Just when I think that I can no longer stand the heat and pulsing humid breath of summer in my face, just when I can no longer bear the light of the sun washing everything bright white, summer begins its departure. I have changed my rhythm to moving very slowly or at least, determinedly, toward whatever destination awaits in the shade where the air does not feel as though it is pushing on me like a wet blanket smothering whatever initiative I had before I left the house. I have portioned my chores into smaller units and no longer feel that I must weed each and every flower bed.
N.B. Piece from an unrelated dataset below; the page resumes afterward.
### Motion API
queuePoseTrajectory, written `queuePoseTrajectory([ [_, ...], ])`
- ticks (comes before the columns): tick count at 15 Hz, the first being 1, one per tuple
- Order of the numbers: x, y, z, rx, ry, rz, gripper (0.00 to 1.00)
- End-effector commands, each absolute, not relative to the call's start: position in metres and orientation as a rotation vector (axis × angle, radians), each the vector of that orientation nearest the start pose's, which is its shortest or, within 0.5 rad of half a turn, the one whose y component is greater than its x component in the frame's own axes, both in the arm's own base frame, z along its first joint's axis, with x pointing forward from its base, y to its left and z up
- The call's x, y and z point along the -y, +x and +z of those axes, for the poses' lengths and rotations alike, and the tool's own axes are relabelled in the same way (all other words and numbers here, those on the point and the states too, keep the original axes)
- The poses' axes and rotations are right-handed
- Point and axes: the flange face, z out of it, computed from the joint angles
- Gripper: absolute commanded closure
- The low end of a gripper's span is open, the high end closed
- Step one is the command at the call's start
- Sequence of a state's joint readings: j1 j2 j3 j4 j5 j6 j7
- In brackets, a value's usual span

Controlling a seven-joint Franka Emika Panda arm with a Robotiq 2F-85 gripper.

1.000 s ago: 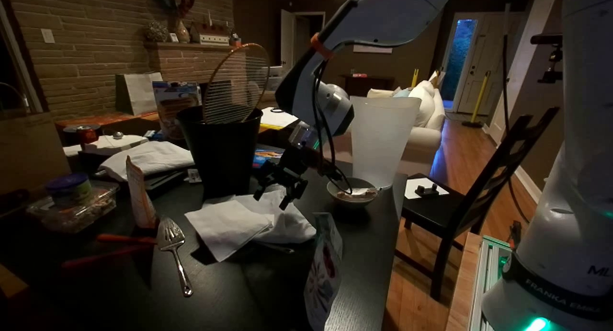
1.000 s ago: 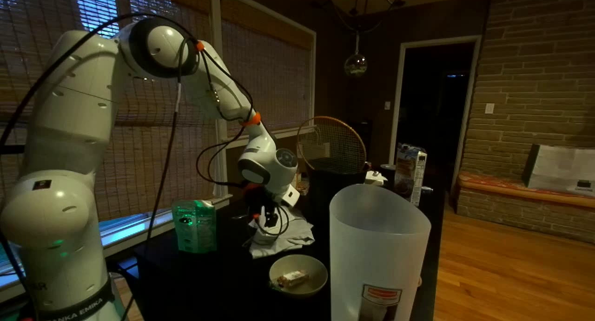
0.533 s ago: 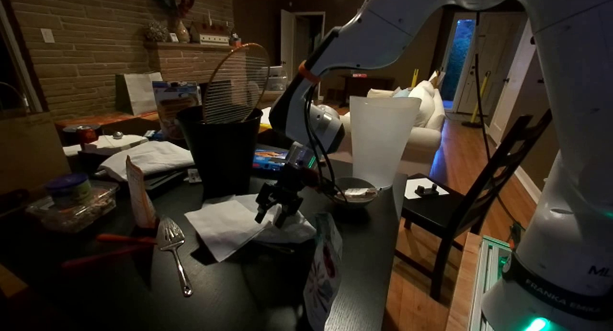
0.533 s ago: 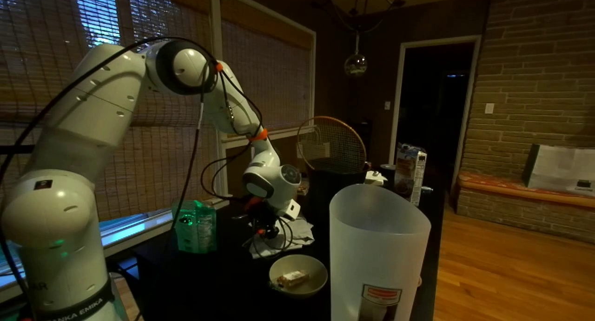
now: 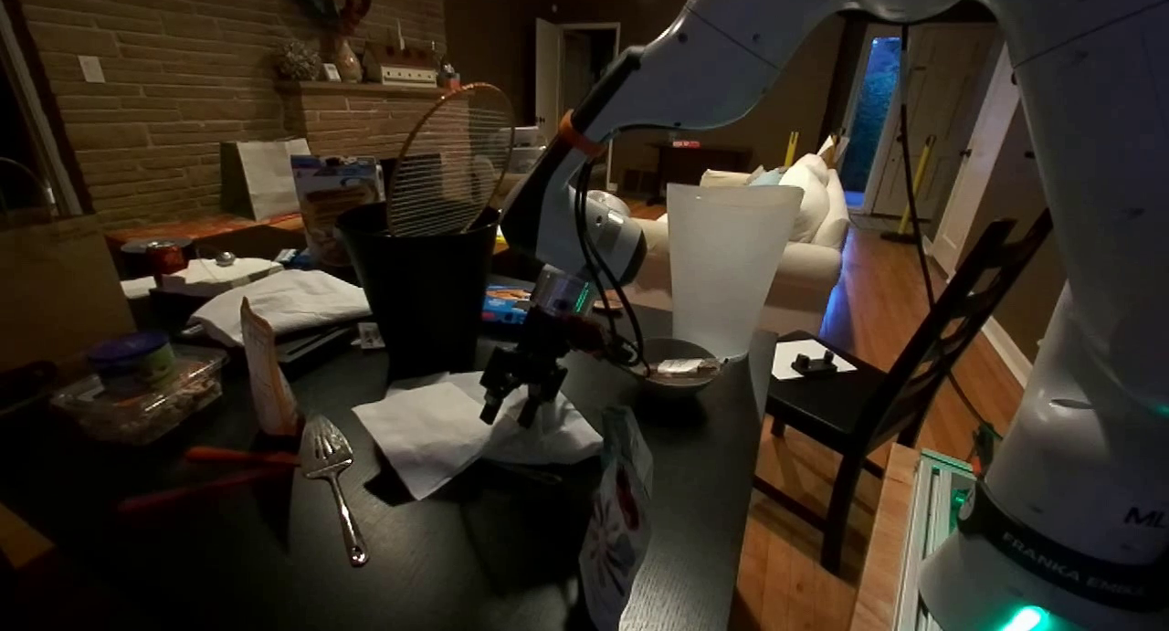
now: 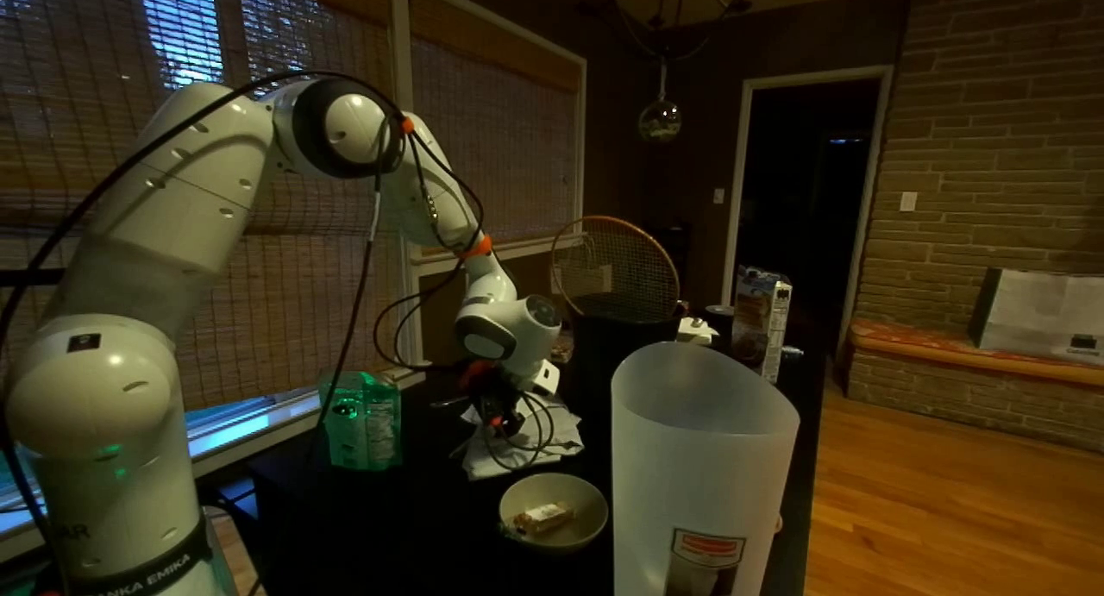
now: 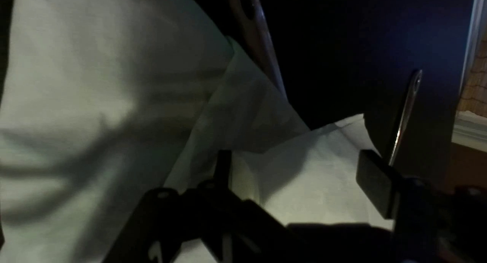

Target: Put the tissue in the grey bowl on the right

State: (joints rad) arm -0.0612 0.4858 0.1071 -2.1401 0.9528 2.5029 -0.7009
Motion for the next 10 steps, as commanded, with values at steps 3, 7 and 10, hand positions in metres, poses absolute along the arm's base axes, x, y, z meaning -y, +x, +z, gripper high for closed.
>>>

The flowers are bending low from heavy rains or turning to rust or just forming heavy seed pods. The goldfinch have eaten most of the zinnias to bristly heads. The butterflies are the only ones who continue to dance like feathers across the lawn. Perhaps it is because they know how short their life is.
The garden holds the fall colors of red and yellow tomatoes and hot peppers and spaghetti squash and beans. The greens are gray and tired or turning to parchment beige. The insects no longer sing happy rhythms. They buzz with intensity like burning saws as though they were beginning the cutting of firewood for the cold nights ahead. All sound is dizzy percussion.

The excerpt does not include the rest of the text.